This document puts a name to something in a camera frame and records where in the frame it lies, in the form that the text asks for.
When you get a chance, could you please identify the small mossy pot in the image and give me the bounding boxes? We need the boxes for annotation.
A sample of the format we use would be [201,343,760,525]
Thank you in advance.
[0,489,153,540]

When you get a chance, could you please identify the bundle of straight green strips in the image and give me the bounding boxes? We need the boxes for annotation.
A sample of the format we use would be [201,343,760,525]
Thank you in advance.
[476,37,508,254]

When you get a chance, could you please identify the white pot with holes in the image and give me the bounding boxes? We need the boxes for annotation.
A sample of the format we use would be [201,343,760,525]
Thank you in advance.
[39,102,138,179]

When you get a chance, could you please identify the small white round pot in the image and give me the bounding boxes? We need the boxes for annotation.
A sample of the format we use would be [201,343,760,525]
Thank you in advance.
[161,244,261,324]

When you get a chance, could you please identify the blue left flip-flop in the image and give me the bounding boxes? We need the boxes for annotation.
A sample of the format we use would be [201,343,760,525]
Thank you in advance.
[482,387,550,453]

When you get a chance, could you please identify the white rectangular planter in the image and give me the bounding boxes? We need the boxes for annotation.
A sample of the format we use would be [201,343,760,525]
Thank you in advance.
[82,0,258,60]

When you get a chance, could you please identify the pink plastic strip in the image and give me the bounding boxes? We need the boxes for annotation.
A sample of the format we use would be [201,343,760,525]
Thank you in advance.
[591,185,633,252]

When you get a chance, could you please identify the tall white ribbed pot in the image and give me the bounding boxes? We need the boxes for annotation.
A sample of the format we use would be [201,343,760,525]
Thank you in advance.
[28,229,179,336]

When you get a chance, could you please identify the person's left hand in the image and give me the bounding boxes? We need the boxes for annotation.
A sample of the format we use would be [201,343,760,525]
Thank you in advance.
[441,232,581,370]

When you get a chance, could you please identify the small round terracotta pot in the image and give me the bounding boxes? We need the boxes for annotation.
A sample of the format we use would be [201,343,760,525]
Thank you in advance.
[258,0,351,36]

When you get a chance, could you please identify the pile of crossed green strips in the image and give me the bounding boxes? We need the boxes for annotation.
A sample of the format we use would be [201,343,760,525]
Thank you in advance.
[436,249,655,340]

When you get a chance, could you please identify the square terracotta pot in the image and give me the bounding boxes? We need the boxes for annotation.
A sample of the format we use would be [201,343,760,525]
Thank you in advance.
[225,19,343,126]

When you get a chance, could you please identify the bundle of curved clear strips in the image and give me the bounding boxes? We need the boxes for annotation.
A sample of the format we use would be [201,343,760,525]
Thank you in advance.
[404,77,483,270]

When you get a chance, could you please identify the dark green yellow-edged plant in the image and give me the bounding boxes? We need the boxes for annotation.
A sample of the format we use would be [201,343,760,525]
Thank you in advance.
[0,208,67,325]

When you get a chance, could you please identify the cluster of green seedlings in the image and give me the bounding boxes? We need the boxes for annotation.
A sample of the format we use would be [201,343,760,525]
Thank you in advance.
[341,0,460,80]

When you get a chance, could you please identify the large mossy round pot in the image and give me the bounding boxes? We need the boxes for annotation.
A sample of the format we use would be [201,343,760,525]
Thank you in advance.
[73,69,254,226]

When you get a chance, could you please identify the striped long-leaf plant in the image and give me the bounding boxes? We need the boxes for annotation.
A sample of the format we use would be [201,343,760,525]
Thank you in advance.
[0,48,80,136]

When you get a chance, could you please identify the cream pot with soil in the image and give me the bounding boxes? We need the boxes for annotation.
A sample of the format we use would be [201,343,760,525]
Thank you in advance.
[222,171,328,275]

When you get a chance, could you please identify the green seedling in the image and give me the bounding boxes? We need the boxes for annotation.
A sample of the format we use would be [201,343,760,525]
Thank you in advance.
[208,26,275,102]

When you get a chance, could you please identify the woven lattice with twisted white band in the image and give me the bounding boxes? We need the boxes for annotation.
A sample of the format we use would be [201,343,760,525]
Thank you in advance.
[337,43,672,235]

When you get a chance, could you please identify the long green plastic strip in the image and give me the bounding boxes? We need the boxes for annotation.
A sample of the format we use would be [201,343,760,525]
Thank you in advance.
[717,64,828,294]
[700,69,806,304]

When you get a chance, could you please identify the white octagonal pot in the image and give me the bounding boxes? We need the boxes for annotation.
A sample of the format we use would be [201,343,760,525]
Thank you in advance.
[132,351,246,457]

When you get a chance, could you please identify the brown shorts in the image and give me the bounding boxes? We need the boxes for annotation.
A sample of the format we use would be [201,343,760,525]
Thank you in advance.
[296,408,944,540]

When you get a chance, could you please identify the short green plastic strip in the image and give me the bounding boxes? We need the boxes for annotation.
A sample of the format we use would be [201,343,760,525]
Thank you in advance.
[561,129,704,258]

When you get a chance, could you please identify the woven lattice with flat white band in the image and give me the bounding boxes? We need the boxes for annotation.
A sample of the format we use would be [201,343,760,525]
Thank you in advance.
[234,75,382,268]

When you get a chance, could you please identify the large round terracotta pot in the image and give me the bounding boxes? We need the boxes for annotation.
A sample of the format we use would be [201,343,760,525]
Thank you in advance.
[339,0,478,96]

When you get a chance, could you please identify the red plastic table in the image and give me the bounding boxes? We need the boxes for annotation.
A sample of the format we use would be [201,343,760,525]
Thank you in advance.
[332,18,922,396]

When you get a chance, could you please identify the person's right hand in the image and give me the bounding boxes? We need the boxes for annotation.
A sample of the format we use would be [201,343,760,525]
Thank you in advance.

§ §

**TASK DIRECTIONS**
Every line of the data above should be reproduced word for word.

**ANSWER BOX**
This document puts a name to something in a camera frame and records where in the frame it lies, in the form that the text asks for.
When you get a chance, could you please identify the small mossy pot in the image and give me the bounding boxes? We need the boxes for annotation.
A sample of the format we use would be [201,343,760,525]
Thank you in advance.
[0,489,153,540]

When you get a chance, could you please identify the bundle of straight green strips in the image and give me the bounding boxes? We need the boxes for annotation.
A sample of the format we use would be [201,343,760,525]
Thank you in advance.
[476,37,508,254]

When you get a chance, could you please identify the white pot with holes in the image and give me the bounding boxes? We need the boxes for annotation.
A sample of the format we use would be [201,343,760,525]
Thank you in advance.
[39,102,138,179]

When you get a chance, could you please identify the small white round pot in the image and give me the bounding boxes? We need the boxes for annotation.
A sample of the format we use would be [201,343,760,525]
Thank you in advance.
[161,244,261,324]

When you get a chance, could you please identify the blue left flip-flop in the image and give me the bounding boxes? We need the boxes for annotation.
A sample of the format we use would be [201,343,760,525]
Thank you in advance.
[482,387,550,453]

When you get a chance, could you please identify the white rectangular planter in the image and give me the bounding boxes? We need the boxes for annotation.
A sample of the format we use would be [201,343,760,525]
Thank you in advance.
[82,0,258,60]

When you get a chance, could you please identify the pink plastic strip in the image and give me the bounding boxes? We need the boxes for annotation.
A sample of the format we use would be [201,343,760,525]
Thank you in advance.
[591,185,633,252]

When you get a chance, could you please identify the tall white ribbed pot in the image and give me the bounding boxes? We need the boxes for annotation.
A sample of the format we use would be [201,343,760,525]
Thank you in advance.
[28,229,179,336]

When you get a chance, could you please identify the person's left hand in the image and give me the bounding boxes? We need the boxes for annotation.
A sample of the format we use would be [201,343,760,525]
Thank you in advance.
[441,232,581,370]

When you get a chance, could you please identify the small round terracotta pot in the image and give me the bounding boxes? We need the boxes for annotation.
A sample of the format we use would be [201,343,760,525]
Thank you in advance.
[258,0,351,36]

When you get a chance, could you please identify the pile of crossed green strips in the image and give me the bounding boxes? We need the boxes for annotation.
A sample of the format we use would be [201,343,760,525]
Thank you in advance.
[436,249,655,340]

When you get a chance, could you please identify the square terracotta pot in the image and give me the bounding boxes? We need the boxes for annotation.
A sample of the format we use would be [201,343,760,525]
Thank you in advance.
[225,19,343,126]

When you get a chance, could you please identify the bundle of curved clear strips in the image and give me the bounding boxes? We need the boxes for annotation.
A sample of the format we use would be [201,343,760,525]
Thank you in advance.
[404,77,483,270]

When you get a chance, could you please identify the dark green yellow-edged plant in the image and give me the bounding boxes? We need the boxes for annotation.
A sample of the format we use would be [201,343,760,525]
Thank you in advance.
[0,208,67,325]

When you get a chance, could you please identify the cluster of green seedlings in the image and give me the bounding boxes? We need the boxes for annotation.
A sample of the format we use would be [201,343,760,525]
Thank you in advance.
[341,0,460,80]

When you get a chance, could you please identify the large mossy round pot in the image and give me the bounding boxes? We need the boxes for annotation.
A sample of the format we use would be [201,343,760,525]
Thank you in advance.
[73,69,254,226]

When you get a chance, could you please identify the striped long-leaf plant in the image and give me the bounding boxes? We need the boxes for annotation.
A sample of the format we use would be [201,343,760,525]
Thank you in advance.
[0,48,80,136]

When you get a chance, could you please identify the cream pot with soil in the image and give me the bounding boxes? We need the boxes for annotation.
A sample of the format we use would be [201,343,760,525]
Thank you in advance.
[222,171,328,275]

When you get a chance, could you please identify the green seedling in the image and give me the bounding boxes? We need the boxes for annotation.
A sample of the format we use would be [201,343,760,525]
Thank you in advance.
[208,26,275,102]

When you get a chance, could you please identify the woven lattice with twisted white band in the image and give me the bounding boxes? We need the boxes for annotation.
A sample of the format we use would be [201,343,760,525]
Thank you in advance.
[337,43,672,235]

When you get a chance, could you please identify the long green plastic strip in the image and give me the bounding boxes? We need the boxes for annotation.
A sample of the format we use would be [201,343,760,525]
Thank you in advance.
[717,64,828,294]
[700,69,806,304]

When you get a chance, could you please identify the white octagonal pot in the image and give me the bounding boxes? We need the boxes for annotation.
A sample of the format we use would be [201,343,760,525]
Thank you in advance.
[132,351,246,457]

When you get a chance, could you please identify the brown shorts in the image and give me the bounding boxes? We need the boxes for annotation.
A sample of the format we use would be [201,343,760,525]
Thank you in advance.
[296,408,944,540]

When you get a chance, could you please identify the short green plastic strip in the image and give me the bounding boxes? We need the boxes for annotation.
A sample of the format we use would be [201,343,760,525]
Thank you in advance.
[561,129,704,258]

When you get a chance, could you please identify the woven lattice with flat white band in the image and give me the bounding boxes? We need the boxes for annotation.
A sample of the format we use would be [201,343,760,525]
Thank you in advance.
[234,75,382,268]

When you get a chance, could you please identify the large round terracotta pot in the image and give me the bounding boxes? We need the boxes for annotation.
A sample of the format we use would be [201,343,760,525]
Thank you in advance.
[339,0,478,96]

When you get a chance, could you please identify the red plastic table in the image and give me the bounding boxes? We need the boxes for annotation.
A sample of the format we use would be [201,343,760,525]
Thank you in advance.
[332,18,922,396]

When you get a chance, could you please identify the person's right hand in the image and give me the bounding boxes? We need the boxes for annotation.
A sample of the format we use would be [201,343,760,525]
Thank you in advance.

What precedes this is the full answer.